In developing this important truth about marriage and worship Tripp correctly notes “When the Bible says that we are worshippers, it means that every human being lives for something.  All of us are digging for treasure.  All of us are in pursuit of some kind of dream…[therefore]…no marriage will be unaffected when the people in the marriage are seeking to get from the creation what they were only ever meant to get from the Creator” (pg. 34) – this is powerful and life-changing truth.   

One final quote: “You will only respond in a way that is right, good, and helpful to your spouse’s sin, weakness, and struggle when you are celebrating the transforming grace of an ever-present, always faithful Redeemer” (pg. 39).  To which I say a hearty Amen!

This book is Biblical, practical, convicting, encouraging, and gospel saturated.  I cannot recommend it highly enough both to those who are just starting out and those who have decades of experience in what Peter calls “joint heirs of the grace of life.” 

Saturday, October 29, 2011

When People are Big and God is Small

According to Scripture the fear of the LORD is the foundation of wisdom (Prov. 1:7) and conversely having no fear of God before our eyes is a manifestation of unbelief (Rom. 3:18). When the fear of God is lacking, the fear of man quickly takes its place.

Recently I finished reading a book entitled “When People are Big and God is Small” (ISBN 0-87552-600-4) by Dr. Edward Welch. Dr. Welch is the director of counseling and academic dean at Christian Counseling and Educational Foundation (CCEF), as well as professor of practical theology at Westminster Seminary in Philadelphia. The book is 239 pages divided into 13 chapters, with all but the last one containing helpful questions designed to stimulate further thought and application of the concepts covered in each chapter.

The book is so helpful because in it Dr. Welch examines in practical terms the symptoms and cures for the fear of man. He notes that the symptoms of this often debilitating sin can masquerade by many different names such as “peer pressure,” “over-commitment,” “self-esteem,” the “need to feel loved or wanted,” or “anxiety and panic attacks” to name a few.

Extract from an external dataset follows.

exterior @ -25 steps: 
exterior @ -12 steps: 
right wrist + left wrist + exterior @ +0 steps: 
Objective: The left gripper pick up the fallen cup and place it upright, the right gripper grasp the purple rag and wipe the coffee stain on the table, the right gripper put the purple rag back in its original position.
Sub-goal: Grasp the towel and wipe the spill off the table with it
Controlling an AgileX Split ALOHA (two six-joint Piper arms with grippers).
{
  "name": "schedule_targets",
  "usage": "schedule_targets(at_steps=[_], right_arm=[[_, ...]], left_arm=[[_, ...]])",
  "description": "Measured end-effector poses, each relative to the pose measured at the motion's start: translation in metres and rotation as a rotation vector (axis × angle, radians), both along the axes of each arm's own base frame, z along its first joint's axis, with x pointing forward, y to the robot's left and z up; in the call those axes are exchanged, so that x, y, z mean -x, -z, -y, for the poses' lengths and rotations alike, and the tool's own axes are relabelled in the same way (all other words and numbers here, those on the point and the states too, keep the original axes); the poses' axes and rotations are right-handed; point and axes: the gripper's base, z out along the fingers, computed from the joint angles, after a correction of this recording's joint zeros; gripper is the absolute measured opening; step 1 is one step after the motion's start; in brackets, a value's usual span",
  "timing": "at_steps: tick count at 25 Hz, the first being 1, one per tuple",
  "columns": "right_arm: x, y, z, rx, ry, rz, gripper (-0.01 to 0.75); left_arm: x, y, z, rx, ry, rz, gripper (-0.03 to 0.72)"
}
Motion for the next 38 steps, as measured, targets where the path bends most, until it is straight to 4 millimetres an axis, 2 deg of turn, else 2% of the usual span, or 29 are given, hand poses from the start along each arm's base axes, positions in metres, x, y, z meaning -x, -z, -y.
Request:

Dr. Welch also identifies three basic reasons why we fear people (pg. 23):

1) We fear people because they can expose and humiliate us.

2) We fear people because they can reject, ridicule, or despise us.

3) We fear people because they can attack, oppress, or threaten us.

All these fears share the same basic root cause of idolatry, self-worship, and an underestimation of our sovereign and loving God.

What is the solution to these fears? Simply put, it is to learn to properly fear the LORD because it is the fear of the LORD that drives away all other fears (Prov. 19:23). We grow in our fear of the LORD as we grow in our knowledge of Him through His word, and we begin to emulate His holy character by loving and serving others – particularly our brothers and sisters in Christ (chapter 12).

As one who has from time to time struggled with the fear of man I recommend this book as biblical, readable, and insightful. I have profited from it and I believe that you will too.